Quantas vezes se esconderam sob mesas, cadeiras ou foram guardados com cuidado para serem usados no dia seguinte. E quando não houve dia seguinte, quando a força do arbítrio e da mensagem insana os levou à estratégia da ruptura com o humano, com a dignidade, com a vida.

Quantas vezes aqueles óculos redondos se debruçaram sobre livros e acompanharam páginas de poesias, ou romances ou estudos acadêmicos, ou mesmo à bíblia?

Quantas vezes acompanharam olhos curiosos na adolescência ou se mantiveram alertas, no cansaço senil, na costura em dedos frágeis ou em pontos de crochê ou tricô.

Quantas vezes não acalentaram olhos amorosos, não observaram o foco do amor ou teceram a narrativa da vida, envolta em leituras ou explicações de mestres?
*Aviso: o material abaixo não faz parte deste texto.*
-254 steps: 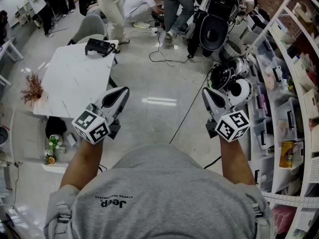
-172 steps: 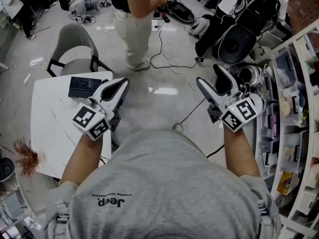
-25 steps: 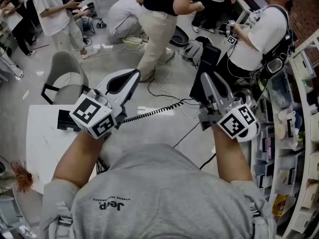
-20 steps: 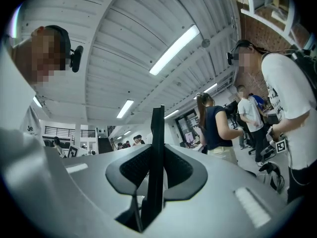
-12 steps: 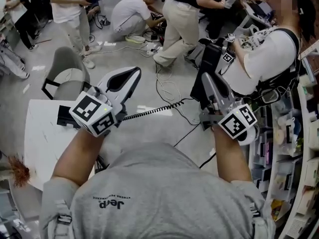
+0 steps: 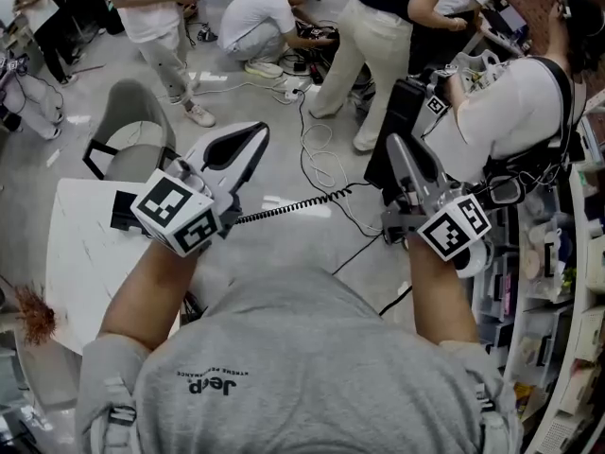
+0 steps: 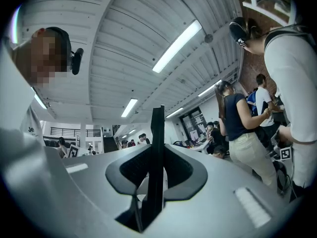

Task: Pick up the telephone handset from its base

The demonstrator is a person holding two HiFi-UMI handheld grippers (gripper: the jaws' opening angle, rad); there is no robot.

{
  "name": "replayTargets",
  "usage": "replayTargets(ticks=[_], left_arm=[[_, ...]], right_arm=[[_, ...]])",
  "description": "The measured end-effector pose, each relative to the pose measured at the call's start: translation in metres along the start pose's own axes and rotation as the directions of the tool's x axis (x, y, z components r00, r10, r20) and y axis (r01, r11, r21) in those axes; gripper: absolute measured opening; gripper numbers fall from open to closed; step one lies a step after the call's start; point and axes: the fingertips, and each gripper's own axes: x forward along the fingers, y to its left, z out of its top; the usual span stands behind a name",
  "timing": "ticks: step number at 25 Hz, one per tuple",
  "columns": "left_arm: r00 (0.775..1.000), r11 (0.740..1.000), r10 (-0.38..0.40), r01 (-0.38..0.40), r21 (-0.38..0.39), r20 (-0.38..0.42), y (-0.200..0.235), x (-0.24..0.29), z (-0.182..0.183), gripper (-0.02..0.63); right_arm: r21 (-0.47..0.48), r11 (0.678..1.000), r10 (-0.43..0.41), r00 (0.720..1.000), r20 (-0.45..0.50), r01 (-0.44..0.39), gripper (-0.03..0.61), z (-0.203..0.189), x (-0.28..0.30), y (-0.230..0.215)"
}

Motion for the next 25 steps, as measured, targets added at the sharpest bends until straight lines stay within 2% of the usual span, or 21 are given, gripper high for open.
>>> replayTargets(ticks=[25], left_arm=[[1.000,1.000,0.026,-0.026,-0.003,0.012,-0.003,-0.019,0.000,0.058]], right_arm=[[-0.023,0.999,0.042,0.999,-0.033,-0.043,0.078,-0.010,0.002,0.018]])
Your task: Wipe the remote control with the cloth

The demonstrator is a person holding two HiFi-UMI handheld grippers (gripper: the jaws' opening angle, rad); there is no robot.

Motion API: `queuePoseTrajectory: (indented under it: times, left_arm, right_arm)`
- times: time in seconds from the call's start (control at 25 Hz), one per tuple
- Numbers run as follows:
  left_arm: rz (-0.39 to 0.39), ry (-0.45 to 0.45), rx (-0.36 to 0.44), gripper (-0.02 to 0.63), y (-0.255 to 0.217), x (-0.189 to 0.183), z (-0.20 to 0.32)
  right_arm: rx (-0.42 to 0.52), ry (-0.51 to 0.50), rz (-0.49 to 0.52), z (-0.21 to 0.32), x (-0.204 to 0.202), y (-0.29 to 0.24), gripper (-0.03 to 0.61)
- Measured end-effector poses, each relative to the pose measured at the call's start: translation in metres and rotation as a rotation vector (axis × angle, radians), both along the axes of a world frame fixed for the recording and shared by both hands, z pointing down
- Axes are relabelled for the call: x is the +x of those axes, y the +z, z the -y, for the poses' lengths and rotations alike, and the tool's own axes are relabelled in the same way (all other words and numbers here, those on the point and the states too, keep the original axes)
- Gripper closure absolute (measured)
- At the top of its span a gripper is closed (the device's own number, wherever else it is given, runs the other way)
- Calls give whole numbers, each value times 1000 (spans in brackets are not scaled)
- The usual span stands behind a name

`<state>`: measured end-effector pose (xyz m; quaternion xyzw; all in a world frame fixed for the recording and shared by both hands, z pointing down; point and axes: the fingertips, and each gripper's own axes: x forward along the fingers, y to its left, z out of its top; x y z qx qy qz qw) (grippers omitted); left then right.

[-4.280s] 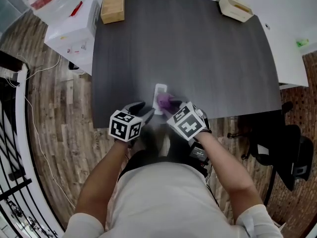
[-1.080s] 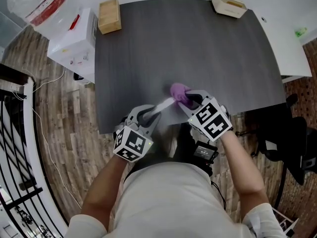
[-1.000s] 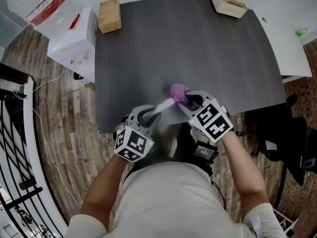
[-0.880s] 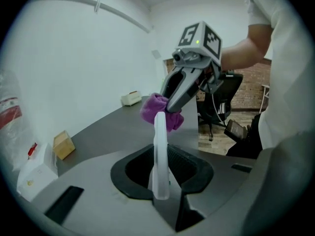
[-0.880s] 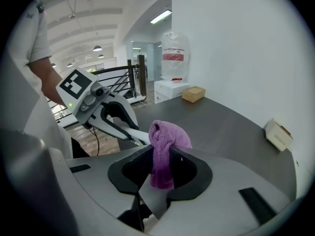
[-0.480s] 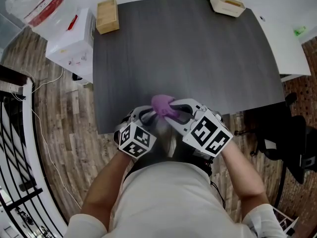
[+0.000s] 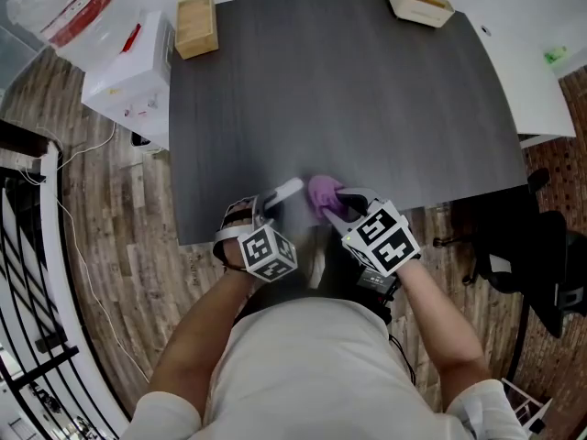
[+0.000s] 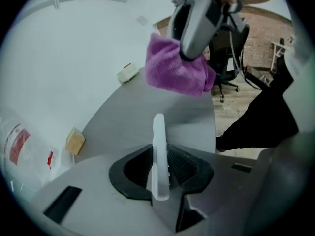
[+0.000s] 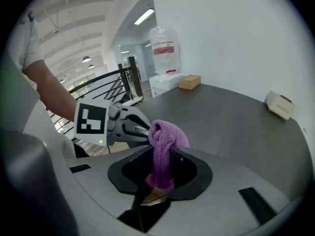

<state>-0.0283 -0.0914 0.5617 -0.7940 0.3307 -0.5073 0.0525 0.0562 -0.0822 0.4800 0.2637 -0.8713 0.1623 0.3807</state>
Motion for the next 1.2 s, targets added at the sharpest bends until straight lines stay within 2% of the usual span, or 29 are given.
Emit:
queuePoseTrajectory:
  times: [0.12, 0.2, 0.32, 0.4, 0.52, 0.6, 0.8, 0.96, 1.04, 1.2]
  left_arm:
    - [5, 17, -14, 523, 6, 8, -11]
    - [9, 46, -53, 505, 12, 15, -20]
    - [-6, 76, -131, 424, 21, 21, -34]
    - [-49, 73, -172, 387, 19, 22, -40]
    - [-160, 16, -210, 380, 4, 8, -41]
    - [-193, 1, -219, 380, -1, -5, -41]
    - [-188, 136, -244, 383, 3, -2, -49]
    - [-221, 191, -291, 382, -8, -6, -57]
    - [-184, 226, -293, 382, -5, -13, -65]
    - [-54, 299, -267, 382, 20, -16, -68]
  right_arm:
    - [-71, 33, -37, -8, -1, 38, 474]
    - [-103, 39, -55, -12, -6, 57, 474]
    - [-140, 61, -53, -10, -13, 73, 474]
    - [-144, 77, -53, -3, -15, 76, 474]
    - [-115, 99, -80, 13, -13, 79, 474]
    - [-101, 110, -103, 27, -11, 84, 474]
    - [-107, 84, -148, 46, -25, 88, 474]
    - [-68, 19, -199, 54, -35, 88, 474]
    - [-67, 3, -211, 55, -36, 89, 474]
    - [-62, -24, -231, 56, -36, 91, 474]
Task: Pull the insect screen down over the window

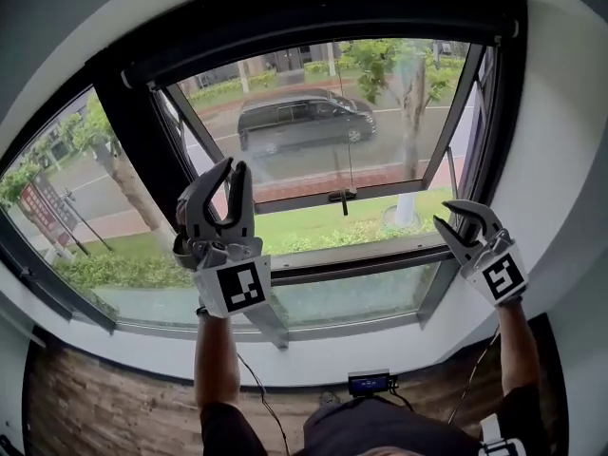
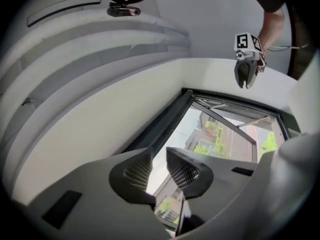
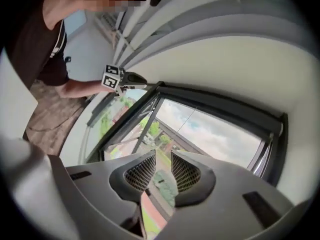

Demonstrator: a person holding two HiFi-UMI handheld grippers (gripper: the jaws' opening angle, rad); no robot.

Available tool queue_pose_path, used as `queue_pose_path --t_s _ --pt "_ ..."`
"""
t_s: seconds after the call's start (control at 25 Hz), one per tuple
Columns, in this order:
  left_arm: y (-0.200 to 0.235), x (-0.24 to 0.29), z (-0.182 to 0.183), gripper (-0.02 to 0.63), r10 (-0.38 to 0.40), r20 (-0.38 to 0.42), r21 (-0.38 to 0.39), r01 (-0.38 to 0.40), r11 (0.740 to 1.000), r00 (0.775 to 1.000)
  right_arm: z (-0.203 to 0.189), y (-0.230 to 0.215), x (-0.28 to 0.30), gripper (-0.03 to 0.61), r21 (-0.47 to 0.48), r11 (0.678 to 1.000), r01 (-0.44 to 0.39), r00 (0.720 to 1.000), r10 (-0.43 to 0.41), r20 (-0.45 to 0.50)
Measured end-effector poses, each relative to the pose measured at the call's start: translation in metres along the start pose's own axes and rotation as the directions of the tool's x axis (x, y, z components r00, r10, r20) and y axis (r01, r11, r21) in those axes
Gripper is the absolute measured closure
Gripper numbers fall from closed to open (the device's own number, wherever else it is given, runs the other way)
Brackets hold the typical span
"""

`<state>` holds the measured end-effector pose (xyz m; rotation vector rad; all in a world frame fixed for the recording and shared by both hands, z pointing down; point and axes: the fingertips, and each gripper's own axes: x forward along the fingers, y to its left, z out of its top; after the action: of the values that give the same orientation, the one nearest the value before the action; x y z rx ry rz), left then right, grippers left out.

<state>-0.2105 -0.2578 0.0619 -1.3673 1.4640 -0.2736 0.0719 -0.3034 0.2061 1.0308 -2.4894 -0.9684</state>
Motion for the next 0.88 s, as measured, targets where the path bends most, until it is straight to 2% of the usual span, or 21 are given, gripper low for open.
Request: queue_pose_path --t_s 0.08,0.2,0.28,0.4,0.48,0.6,0.72,0.88 --pt "0.011 0.039 -0.006 0.470 -0.033 0.023 0.082 0.031 0.996 0.999 0.022 -0.030 0.017 0.497 -0.115 0.991 0.074 0.997 -0.077 -0.020" --pt "0.021 0.091 -0.017 0.449 -0.102 0.025 0.171 0.097 0.980 0.994 0.053 -0.072 0.043 0.497 -0.247 0.952 0.183 0.980 -0.196 -0.032" --pt "0.019 0.118 -0.024 0.451 -0.154 0.008 0.234 0.148 0.961 0.988 0.068 -0.095 0.061 0.497 -0.368 0.899 0.238 0.962 -0.271 -0.041" --pt "0.017 0.151 -0.027 0.453 -0.175 -0.002 0.307 0.167 0.937 0.985 0.089 -0.121 0.087 0.497 -0.536 0.802 0.264 0.941 -0.336 -0.039" --pt "0.017 0.169 -0.026 0.456 -0.175 -0.007 0.310 0.168 0.936 0.985 0.102 -0.137 0.101 0.497 -0.603 0.755 0.258 0.935 -0.353 -0.041" --pt "0.013 0.192 -0.021 0.462 -0.189 -0.028 0.310 0.188 0.932 0.982 0.120 -0.159 0.115 0.497 -0.659 0.708 0.253 0.935 -0.354 -0.022" --pt "0.011 0.211 -0.014 0.489 -0.199 -0.056 0.342 0.206 0.917 0.978 0.132 -0.181 0.131 0.497 -0.690 0.680 0.248 0.939 -0.343 -0.001" --pt "0.001 0.226 -0.008 0.514 -0.209 -0.091 0.357 0.227 0.906 0.974 0.135 -0.200 0.145 0.497 -0.717 0.663 0.216 0.951 -0.308 0.002"
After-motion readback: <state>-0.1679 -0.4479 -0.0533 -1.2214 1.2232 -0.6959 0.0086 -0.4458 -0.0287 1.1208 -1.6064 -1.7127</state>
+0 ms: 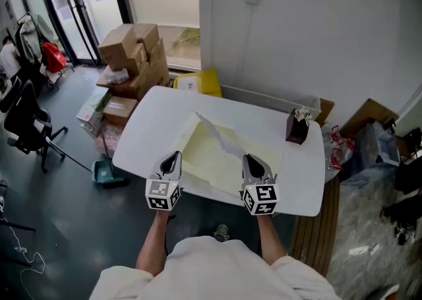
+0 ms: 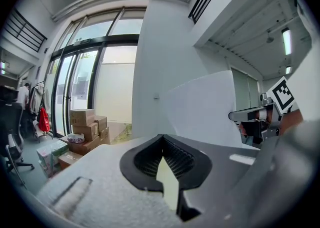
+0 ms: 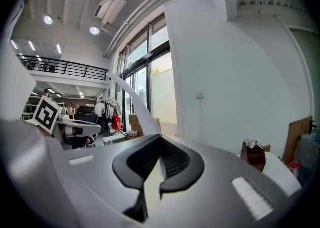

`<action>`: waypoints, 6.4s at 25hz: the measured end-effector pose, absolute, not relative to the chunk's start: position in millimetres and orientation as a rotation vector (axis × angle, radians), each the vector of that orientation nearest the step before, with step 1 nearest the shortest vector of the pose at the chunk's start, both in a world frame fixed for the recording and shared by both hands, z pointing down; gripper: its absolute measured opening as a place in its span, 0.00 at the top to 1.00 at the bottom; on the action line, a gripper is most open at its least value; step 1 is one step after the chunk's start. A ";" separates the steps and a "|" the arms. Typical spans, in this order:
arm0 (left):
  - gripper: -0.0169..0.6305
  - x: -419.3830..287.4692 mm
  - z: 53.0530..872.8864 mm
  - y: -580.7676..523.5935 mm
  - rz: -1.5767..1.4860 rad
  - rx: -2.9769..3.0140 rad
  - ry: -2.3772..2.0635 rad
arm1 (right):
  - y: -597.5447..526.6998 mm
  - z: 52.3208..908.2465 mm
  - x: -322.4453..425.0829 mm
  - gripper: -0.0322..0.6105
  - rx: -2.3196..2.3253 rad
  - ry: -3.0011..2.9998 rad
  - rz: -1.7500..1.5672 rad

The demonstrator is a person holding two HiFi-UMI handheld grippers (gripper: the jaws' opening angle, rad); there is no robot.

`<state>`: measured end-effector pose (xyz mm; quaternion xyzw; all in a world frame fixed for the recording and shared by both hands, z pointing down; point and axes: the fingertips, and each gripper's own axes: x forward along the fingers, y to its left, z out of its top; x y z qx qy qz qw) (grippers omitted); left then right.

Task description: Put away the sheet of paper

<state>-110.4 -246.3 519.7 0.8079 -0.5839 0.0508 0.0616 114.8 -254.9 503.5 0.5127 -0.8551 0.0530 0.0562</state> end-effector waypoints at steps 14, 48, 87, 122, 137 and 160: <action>0.97 -87.0 531.2 -280.8 0.181 2.528 -1.607 | -265.8 503.5 123.9 0.95 1.653 -2.529 0.185; 0.97 -142.8 566.5 -286.3 0.234 2.474 -1.571 | -274.9 667.8 132.2 0.95 1.767 -2.178 0.735; 0.97 -151.6 579.7 -283.5 0.289 2.370 -1.665 | -308.0 768.0 135.7 0.95 1.352 -2.029 0.758; 0.97 -194.6 597.9 -300.5 0.314 2.220 -1.791 | -367.4 794.4 62.8 0.95 1.140 -2.077 0.775; 0.97 -231.9 603.5 -285.6 0.325 2.146 -1.850 | -375.3 801.0 -1.4 0.95 1.004 -2.111 0.741; 0.97 -204.5 595.8 -293.0 0.297 2.241 -1.766 | -365.4 782.4 33.6 0.67 1.135 -2.139 0.730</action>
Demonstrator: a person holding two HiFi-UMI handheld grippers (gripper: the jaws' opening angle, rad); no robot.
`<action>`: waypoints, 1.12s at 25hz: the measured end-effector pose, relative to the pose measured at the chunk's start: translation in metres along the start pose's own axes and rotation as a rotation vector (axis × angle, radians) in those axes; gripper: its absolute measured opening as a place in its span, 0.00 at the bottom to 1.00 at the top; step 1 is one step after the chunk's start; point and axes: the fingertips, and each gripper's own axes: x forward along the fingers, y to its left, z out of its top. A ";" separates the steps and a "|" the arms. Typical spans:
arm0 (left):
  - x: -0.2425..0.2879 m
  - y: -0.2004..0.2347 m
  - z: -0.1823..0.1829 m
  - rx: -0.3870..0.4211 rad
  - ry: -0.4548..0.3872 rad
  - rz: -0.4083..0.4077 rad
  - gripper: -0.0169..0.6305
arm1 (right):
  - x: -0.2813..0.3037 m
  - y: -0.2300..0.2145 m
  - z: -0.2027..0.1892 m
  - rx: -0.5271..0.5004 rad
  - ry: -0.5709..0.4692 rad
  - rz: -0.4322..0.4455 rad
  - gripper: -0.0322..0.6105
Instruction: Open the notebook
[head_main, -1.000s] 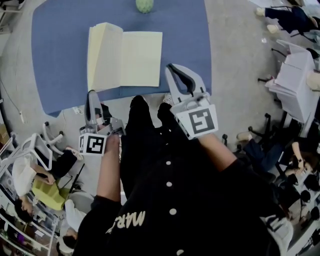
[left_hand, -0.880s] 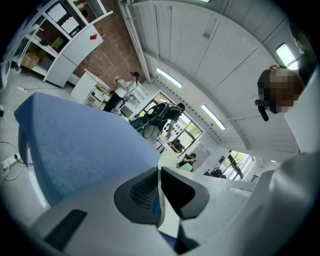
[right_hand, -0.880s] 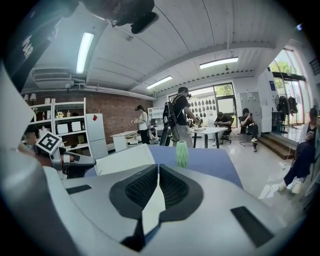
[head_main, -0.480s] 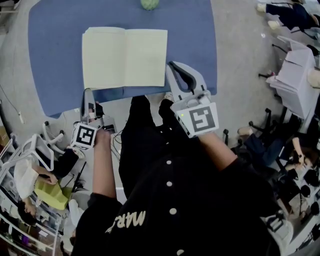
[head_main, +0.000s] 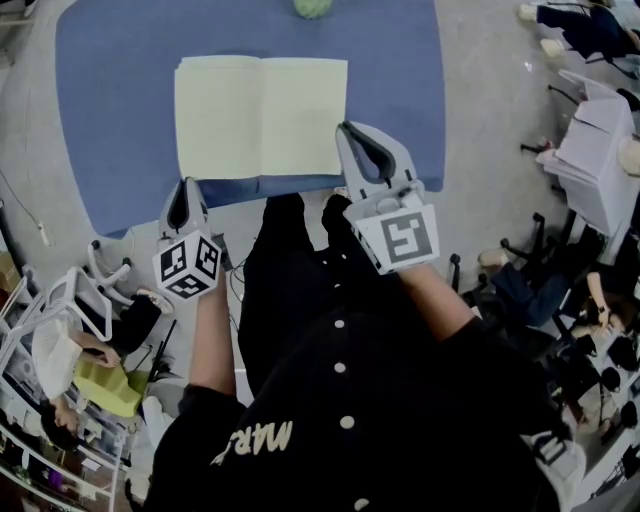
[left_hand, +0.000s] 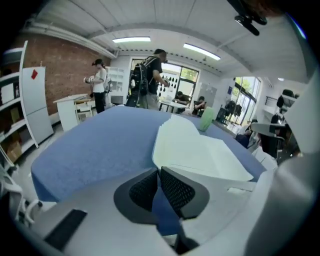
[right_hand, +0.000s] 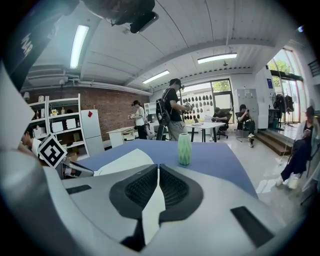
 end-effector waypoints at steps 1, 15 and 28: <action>0.001 0.000 -0.001 0.026 0.012 0.007 0.06 | 0.001 0.000 0.000 0.000 0.003 0.000 0.07; -0.007 0.028 -0.002 -0.023 -0.021 0.058 0.26 | 0.004 -0.001 0.006 -0.008 -0.003 0.006 0.07; -0.086 -0.060 0.119 0.202 -0.348 -0.069 0.05 | -0.048 0.003 0.088 -0.029 -0.139 -0.019 0.05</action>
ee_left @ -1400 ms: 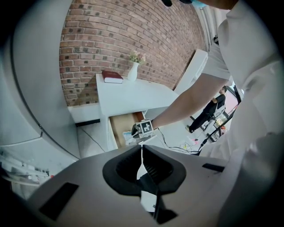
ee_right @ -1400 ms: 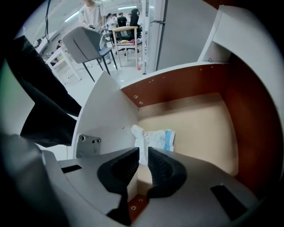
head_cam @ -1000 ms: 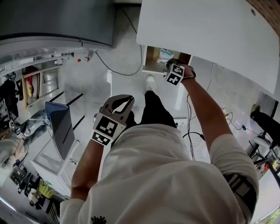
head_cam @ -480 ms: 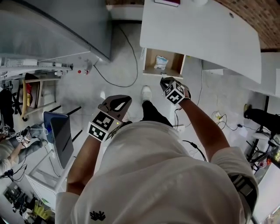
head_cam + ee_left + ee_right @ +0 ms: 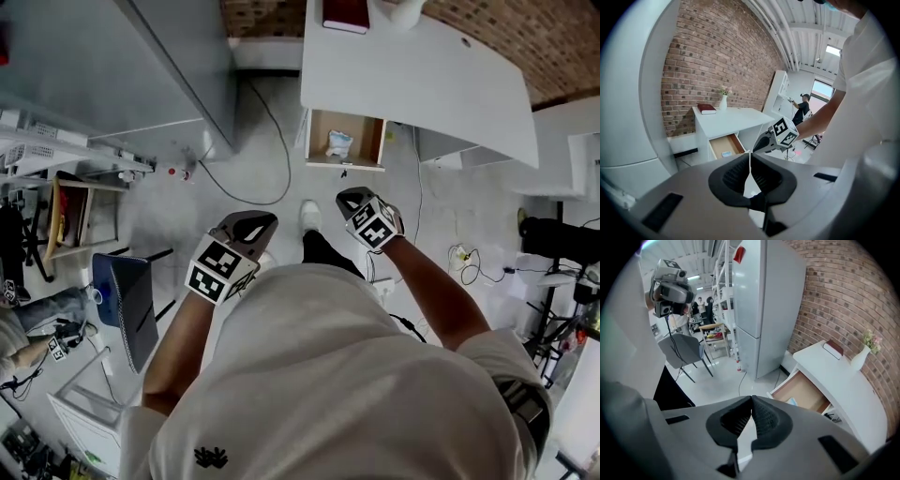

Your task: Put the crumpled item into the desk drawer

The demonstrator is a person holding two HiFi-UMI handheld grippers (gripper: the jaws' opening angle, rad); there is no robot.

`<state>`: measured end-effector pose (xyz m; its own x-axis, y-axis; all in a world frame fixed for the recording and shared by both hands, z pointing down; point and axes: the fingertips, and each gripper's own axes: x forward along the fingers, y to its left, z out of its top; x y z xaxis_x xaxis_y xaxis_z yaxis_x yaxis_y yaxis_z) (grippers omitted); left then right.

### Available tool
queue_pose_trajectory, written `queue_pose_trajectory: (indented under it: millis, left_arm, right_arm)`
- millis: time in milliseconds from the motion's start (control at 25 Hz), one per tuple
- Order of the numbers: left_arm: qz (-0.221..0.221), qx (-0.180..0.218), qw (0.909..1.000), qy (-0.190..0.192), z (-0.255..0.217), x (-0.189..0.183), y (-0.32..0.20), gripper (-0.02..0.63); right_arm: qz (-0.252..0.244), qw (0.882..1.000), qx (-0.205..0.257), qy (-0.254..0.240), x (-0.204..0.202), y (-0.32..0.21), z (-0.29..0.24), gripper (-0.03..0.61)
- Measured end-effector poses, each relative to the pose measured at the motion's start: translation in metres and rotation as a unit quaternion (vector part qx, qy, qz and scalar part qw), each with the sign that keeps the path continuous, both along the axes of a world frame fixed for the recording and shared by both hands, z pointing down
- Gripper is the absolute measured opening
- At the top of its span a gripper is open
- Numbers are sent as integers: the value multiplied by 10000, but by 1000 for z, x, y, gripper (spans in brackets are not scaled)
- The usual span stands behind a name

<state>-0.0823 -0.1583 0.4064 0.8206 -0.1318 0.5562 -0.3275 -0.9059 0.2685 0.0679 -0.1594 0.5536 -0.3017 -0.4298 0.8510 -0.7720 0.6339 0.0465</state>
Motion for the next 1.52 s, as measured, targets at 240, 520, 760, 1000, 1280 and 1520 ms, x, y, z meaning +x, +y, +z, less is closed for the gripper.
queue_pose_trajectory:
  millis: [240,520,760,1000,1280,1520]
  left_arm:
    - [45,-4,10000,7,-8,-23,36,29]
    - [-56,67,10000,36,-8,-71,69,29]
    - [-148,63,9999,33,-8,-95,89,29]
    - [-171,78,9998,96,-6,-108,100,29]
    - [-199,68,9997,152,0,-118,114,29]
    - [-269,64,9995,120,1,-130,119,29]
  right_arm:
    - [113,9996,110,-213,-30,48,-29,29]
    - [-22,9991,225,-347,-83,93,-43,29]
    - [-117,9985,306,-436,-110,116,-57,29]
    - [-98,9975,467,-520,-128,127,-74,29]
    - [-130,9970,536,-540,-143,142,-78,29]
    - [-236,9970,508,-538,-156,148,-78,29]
Quantas vezes ficaram à mesinha da cabeceira, esperando que o dono os recolhesse no dia seguinte, ao salto para o trabalho?

Mas uma vez cairam em mãos ferinas que os trairam, arremessando-os ao acúmulo de objetos sem qualquer finalidade, a não ser simbolizar a morte oriunda da mão canhestra e torpe da intolerância e o ódio?

Quantas vezes, as malas não foram cuidadosamente arrumadas e nesta organização se revelassem a alegria da viagem, a experiência dos aprendizados envolvidos, ou a simples aventura de viver?

Quantas vezes, não foram carregadas por mão firmes, com destino certo, testemunhando passeios, visitas, encontros e experiências de vida.

Quantas vezes trouxeram consigo a desilusão ou o desejo da volta, após um difícil dever cumprido.

Não saberiam jamais que ficariam à exposição para olhos assombrados, absortas em seu vazio de signo, não mais significado, não mais significante, apenas a memória do abandono, da não-presença, do não-uso, do não-retorno.

Quisera não ter visto aqueles objetos e muitos outros em exposição do massacre nos campos de concentração.

Quisera não ser um daqueles olhos assombrados com a miséria humana, com a certeza de que aqueles objetos não teriam significado nenhum, nunca mais, a não ser serem símbolos da barbárie e do desapreço com o ser humano.

Na Polônia, tão bela e restaurada, tão viva e alegre, há o exemplo onde a cicatriz não se apaga e não deve se apagar jamais.

Este é o verdadeiro símbolo a ser lembrado: a cicatriz de uma época de intolerância e ódio. Que não volte jamais.